**EXERCISE AIM:**
List every line below containing "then".

━━ MATERIAL PROVIDED

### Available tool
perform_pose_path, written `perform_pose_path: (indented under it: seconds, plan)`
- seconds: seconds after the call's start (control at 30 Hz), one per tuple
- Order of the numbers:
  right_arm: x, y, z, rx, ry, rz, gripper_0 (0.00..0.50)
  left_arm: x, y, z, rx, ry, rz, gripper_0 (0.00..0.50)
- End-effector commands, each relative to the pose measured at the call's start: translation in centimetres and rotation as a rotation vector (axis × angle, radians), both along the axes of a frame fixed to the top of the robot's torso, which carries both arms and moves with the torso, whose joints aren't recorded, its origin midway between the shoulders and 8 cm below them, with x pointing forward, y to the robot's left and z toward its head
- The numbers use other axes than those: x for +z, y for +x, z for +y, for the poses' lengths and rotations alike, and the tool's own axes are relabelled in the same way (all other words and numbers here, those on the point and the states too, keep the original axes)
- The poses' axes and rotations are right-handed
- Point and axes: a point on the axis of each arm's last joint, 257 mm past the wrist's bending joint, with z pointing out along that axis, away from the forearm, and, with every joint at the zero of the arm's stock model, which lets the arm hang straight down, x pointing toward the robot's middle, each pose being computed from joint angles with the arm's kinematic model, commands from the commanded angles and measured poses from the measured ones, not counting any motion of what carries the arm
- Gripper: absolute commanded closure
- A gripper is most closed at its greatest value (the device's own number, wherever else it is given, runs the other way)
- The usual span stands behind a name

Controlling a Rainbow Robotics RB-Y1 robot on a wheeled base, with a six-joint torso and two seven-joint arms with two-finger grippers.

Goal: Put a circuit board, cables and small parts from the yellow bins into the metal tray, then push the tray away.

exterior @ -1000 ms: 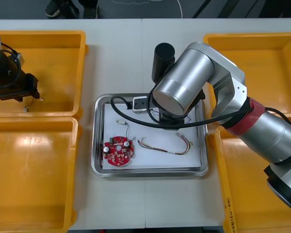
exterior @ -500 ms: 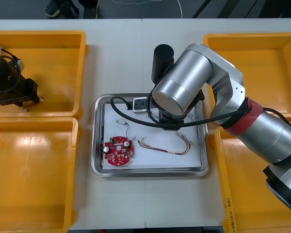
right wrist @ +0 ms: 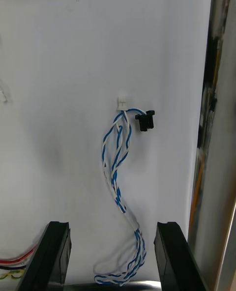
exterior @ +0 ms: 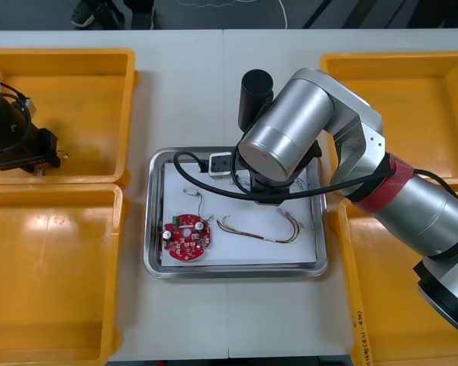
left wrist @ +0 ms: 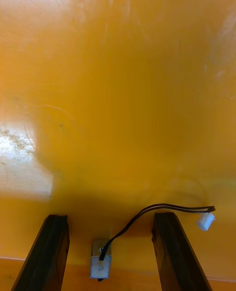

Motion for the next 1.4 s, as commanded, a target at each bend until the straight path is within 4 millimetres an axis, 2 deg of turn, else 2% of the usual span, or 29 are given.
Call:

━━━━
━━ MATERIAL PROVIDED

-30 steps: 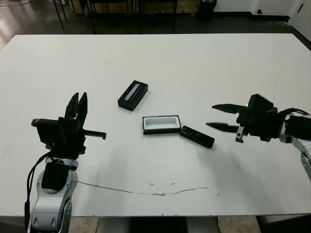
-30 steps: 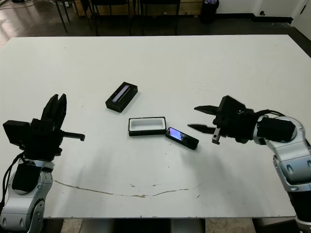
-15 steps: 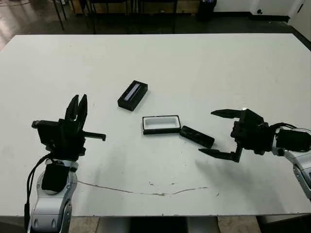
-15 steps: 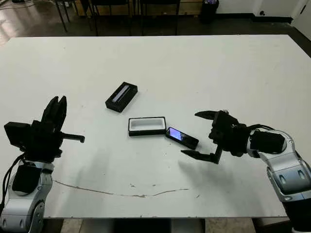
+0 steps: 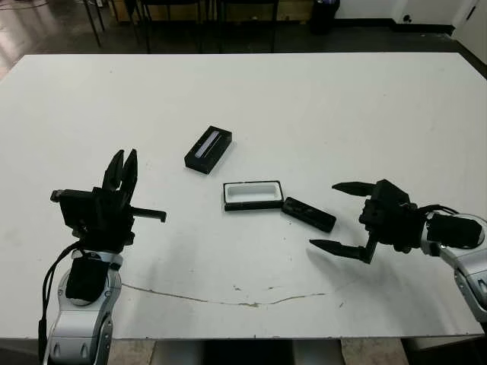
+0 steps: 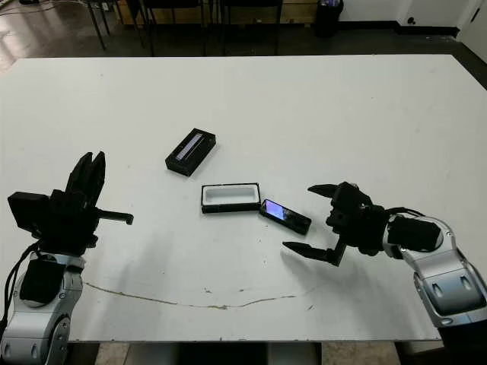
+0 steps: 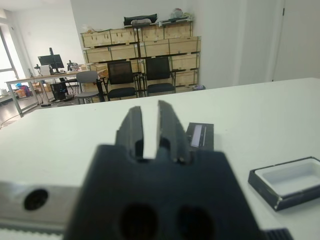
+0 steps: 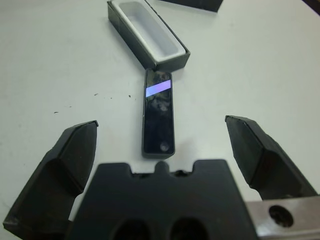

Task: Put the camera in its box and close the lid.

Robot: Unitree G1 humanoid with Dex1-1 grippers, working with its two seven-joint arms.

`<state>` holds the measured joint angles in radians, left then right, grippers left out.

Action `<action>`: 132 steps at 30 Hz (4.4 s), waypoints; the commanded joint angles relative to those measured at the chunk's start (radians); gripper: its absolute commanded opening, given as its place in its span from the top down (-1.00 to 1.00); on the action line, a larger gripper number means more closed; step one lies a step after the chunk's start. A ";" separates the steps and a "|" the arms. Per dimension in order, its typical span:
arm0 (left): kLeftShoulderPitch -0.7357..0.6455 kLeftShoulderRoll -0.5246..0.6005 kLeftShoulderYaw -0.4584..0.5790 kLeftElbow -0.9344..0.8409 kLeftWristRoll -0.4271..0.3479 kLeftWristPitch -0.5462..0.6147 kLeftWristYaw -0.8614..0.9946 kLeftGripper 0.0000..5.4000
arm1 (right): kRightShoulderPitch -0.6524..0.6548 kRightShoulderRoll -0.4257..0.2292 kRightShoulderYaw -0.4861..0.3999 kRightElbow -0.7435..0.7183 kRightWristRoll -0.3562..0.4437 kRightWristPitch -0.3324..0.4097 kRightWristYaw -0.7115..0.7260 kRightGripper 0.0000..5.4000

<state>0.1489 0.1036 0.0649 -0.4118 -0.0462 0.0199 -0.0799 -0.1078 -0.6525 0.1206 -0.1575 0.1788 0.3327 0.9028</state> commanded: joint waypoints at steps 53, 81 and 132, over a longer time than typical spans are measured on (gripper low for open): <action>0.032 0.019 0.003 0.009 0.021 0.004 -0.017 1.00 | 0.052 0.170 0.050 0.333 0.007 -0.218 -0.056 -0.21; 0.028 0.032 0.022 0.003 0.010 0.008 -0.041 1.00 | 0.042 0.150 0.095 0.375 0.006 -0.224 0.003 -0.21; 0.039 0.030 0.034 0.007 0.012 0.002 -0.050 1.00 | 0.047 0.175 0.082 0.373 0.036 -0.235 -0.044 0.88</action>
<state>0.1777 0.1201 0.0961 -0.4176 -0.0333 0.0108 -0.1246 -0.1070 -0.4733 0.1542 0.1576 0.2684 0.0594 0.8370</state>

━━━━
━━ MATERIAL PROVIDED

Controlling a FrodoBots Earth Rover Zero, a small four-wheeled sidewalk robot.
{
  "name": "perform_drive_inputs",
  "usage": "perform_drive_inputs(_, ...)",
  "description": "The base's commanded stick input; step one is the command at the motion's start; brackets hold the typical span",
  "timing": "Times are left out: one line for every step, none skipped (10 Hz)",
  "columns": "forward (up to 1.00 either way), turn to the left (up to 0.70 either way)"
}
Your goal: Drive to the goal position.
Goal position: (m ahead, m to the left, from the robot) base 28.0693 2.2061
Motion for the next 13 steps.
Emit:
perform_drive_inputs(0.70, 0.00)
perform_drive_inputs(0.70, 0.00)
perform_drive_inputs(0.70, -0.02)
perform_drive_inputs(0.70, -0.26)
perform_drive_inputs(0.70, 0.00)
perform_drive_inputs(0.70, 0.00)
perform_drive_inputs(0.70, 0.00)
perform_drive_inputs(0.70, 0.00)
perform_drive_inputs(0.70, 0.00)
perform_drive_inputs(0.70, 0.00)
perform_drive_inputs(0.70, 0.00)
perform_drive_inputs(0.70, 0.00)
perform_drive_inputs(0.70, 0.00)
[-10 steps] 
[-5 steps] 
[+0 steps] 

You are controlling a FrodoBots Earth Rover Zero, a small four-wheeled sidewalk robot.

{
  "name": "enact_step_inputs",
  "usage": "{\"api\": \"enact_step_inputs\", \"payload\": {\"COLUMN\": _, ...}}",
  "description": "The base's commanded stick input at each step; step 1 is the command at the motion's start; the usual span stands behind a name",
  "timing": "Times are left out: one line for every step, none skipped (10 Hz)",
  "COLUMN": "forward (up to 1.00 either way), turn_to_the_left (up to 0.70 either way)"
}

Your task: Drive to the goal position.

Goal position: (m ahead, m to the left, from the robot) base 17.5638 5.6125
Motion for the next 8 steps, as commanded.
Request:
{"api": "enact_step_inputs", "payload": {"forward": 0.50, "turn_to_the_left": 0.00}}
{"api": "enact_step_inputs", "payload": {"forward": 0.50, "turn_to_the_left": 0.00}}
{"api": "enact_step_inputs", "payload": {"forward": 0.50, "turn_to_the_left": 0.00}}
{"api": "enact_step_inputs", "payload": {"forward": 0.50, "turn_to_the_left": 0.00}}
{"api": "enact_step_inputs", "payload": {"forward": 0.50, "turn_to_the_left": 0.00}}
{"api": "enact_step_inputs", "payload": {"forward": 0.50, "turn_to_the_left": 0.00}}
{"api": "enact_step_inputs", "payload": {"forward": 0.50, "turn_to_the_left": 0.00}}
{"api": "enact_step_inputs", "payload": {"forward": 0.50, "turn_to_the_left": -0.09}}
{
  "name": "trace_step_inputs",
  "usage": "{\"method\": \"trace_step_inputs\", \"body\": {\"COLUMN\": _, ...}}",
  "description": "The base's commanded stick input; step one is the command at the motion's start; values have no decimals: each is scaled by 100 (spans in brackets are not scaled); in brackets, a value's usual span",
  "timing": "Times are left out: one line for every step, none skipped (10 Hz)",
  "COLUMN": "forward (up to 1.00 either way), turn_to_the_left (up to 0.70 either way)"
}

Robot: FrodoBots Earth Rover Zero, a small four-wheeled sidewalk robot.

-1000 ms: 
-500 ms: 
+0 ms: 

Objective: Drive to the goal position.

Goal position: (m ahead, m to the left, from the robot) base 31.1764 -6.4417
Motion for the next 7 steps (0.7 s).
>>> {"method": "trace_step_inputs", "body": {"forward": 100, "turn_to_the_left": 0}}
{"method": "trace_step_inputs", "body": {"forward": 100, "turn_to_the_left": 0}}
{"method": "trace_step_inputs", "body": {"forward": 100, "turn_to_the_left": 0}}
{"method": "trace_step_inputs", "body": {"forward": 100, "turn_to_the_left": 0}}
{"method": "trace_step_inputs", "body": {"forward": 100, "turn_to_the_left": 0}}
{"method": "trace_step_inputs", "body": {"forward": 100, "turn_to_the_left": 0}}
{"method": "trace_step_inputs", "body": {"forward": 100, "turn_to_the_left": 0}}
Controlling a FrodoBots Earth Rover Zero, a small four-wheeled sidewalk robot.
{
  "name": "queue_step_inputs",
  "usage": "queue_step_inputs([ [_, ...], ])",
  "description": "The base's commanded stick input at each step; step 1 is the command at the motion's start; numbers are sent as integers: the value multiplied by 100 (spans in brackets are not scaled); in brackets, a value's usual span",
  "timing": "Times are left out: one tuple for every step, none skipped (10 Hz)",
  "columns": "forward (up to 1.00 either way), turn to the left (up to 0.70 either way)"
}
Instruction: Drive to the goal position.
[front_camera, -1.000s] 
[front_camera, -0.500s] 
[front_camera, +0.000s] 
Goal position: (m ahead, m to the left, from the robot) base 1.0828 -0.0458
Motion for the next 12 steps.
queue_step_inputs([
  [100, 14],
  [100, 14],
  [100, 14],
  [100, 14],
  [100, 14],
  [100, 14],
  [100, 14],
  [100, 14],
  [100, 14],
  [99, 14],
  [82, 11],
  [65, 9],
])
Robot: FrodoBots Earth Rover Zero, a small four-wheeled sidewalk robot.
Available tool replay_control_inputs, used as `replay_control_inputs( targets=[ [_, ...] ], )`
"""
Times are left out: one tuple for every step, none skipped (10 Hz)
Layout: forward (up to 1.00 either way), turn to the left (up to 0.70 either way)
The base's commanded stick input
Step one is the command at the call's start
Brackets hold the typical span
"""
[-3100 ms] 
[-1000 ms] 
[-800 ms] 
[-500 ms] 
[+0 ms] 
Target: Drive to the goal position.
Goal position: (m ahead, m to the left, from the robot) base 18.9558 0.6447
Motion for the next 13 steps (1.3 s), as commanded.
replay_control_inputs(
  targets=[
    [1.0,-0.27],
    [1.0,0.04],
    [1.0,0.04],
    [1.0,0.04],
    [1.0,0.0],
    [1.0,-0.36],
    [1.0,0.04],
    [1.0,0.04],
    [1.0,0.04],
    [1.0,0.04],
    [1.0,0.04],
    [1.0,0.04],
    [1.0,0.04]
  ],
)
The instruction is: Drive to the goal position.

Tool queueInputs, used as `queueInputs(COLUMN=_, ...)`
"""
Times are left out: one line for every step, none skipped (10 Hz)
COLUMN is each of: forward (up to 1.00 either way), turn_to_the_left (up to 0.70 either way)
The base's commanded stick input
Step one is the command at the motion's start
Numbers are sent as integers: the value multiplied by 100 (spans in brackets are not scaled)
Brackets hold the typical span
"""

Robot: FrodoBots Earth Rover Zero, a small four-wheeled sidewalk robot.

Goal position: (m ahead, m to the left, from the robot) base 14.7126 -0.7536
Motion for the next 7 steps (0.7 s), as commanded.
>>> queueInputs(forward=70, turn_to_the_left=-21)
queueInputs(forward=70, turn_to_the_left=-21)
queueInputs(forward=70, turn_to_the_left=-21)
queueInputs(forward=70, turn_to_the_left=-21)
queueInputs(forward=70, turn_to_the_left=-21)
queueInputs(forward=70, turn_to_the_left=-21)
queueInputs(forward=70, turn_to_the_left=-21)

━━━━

**WRITTEN RESPONSE:**
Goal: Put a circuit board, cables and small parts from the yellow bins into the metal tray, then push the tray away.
`<state>` holds the measured joint angles in radians, left then right, grippers left out.

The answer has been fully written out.